Patricia B. October 28, 2016
I assume this cake calls for cocoa powder. Dutch process or regular? Or does it matter
 
Emiko October 28, 2016
No cocoa powder. Just dark chocolate in this one.
 
Adriona C. October 27, 2016
My daughter is allergic to a host of foods,like nuts except for cashews. We love chocolate and coconut, so I'm going try making this cake useing coconut flour in place of the almond meal. I'll let you all know how it turned out.
 
Emiko October 28, 2016
That sounds wonderful, I'd love to know the results!
 
jpriddy October 27, 2016
I first made a flourless chocolate cake in high school in the late 60s. I have a very old copy of one of David's baking books but that was not where I found the first recipe I used. The recipe I recall had no butter.
 
Emiko October 28, 2016
Elizabeth David wrote a similar recipe in French Provincial Cooking. Julia Child also has a similar one (Queen of Sheba cake) but it does have flour in it. No butter, I have only seen Diana Henry's chocolate and olive oil cake, where olive oil does what the butter should do. So many wonderful versions to try!
 
Lea October 27, 2016
Does anybody know of a recipe with no eggs? Or a suitable substitution for this type of recipe? Recently found I am allergic to eggs but I LOVE flourless chocolate anything.....
 
Emiko October 28, 2016
Yes! I've written about it on my blog, it's a recipe from Roman cookbook writer Ada Boni's Talismano della Felicita (it never made it into the English version, which is a very abridged version of the Italian one). It's original is called "torta bilbolbul", it's an eggless, butterless chocolate cake, a fantastic cake for many reasons: http://www.emikodavies.com/blog/ada-bonis-eggless-butterless-chocolate-cake/
 
Lea October 29, 2016
Thank you from the bottom of my chocolate loving heart!!!!!
 
sydney October 27, 2016
I'm interested to try this! I picked up another version from NYT and make endless variations on it. I dropped the oven heat, lengthened baking time, and line the bottom with thinly sliced apples (for sweet interior) or thinly sliced mushrooms (for savoury) to avoid the easily burnt bottom.
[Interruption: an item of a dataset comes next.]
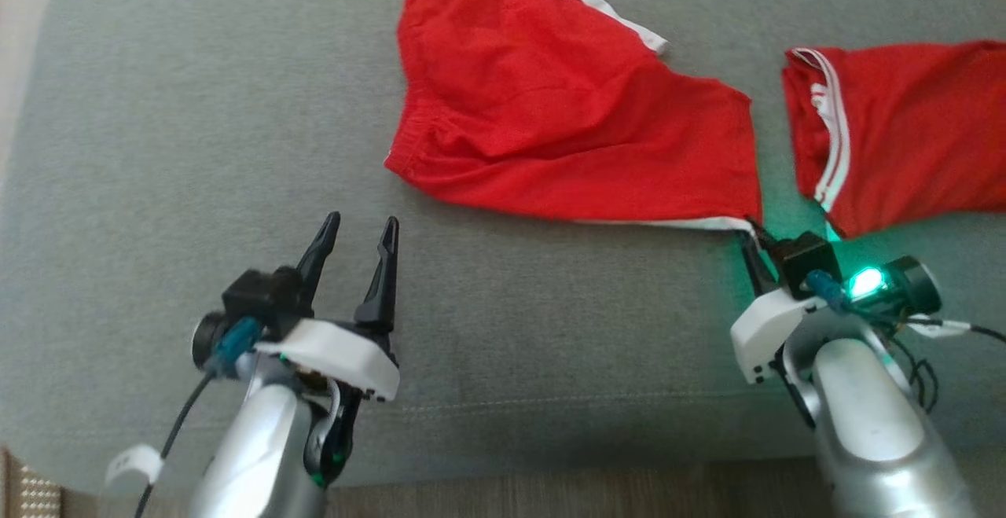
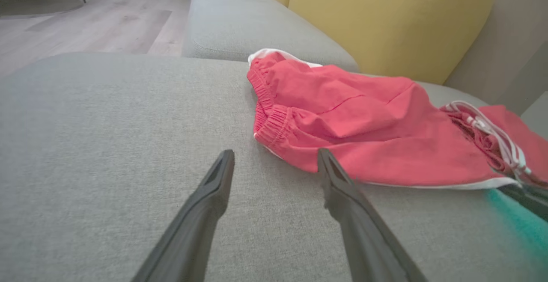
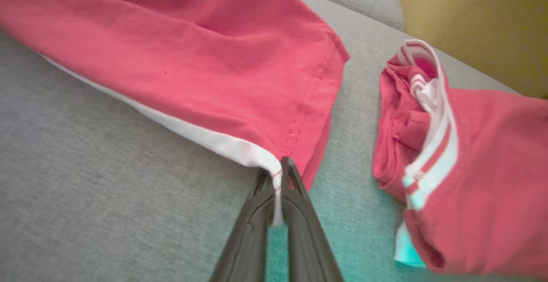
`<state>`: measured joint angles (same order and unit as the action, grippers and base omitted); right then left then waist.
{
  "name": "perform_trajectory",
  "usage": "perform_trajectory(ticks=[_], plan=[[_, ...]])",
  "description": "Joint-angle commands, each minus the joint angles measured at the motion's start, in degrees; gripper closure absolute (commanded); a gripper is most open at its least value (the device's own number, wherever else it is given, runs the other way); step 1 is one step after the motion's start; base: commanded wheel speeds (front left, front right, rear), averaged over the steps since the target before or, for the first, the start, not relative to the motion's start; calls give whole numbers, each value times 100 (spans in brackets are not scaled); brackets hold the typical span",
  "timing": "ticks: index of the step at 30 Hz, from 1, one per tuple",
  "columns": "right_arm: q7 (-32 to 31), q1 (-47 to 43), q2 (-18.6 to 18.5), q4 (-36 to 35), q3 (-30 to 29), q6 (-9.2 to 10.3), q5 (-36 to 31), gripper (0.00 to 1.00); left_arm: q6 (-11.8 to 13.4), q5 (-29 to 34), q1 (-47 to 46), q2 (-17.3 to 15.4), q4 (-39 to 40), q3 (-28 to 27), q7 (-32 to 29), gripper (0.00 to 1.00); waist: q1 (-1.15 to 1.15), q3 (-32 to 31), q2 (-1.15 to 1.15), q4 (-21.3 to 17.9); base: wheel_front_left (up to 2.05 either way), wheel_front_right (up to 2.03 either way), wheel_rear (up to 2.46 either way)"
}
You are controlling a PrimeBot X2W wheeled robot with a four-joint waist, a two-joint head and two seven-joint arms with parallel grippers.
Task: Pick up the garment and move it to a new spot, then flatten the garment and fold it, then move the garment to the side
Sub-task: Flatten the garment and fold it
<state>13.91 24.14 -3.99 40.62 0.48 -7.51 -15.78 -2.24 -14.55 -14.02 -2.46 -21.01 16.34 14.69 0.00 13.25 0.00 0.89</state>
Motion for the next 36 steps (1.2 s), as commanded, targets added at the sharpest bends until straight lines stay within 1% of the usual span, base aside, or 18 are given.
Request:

I love versatile recipes. Check it out:
http://cooking.nytimes.com/recipes/1014976-fig-and-almond-cake?action=click&contentCollection=Food&module=RelatedCoverage®ion=Marginalia&pgtype=article
 
Elaine October 26, 2016
More than 30 years ago now, there was a recipe (really, just the ingredients and measures, no instructions) in a Babar Learns French book. Seriously. I managed to make it and ooh la la! Only difference that I can recall (30 years, remember) is using rice flour instead of almond flour.
 
Terri October 26, 2016
Like Ms Guggenheim I have been making a cake like this for many years for Passover. The recipe came from the NY Tmes magazine section. It does not call for butter and you have to separate and beat the egg whites
 
Kristina N. October 25, 2016
Looks a lot like Joanne Harris's Gateau Lawrence. The ingredients are exactly the same but the proportions are different. I am definitely intrigued and will be trying this recipe!
 
Esther G. October 25, 2016
our family's passover chocolate cake is exactly the same except more eggs. flourless for a good reason.
 
Emiko October 28, 2016
It must be wonderful -- rather fudgy with more eggs and that beautiful crisp top, I'm thinking?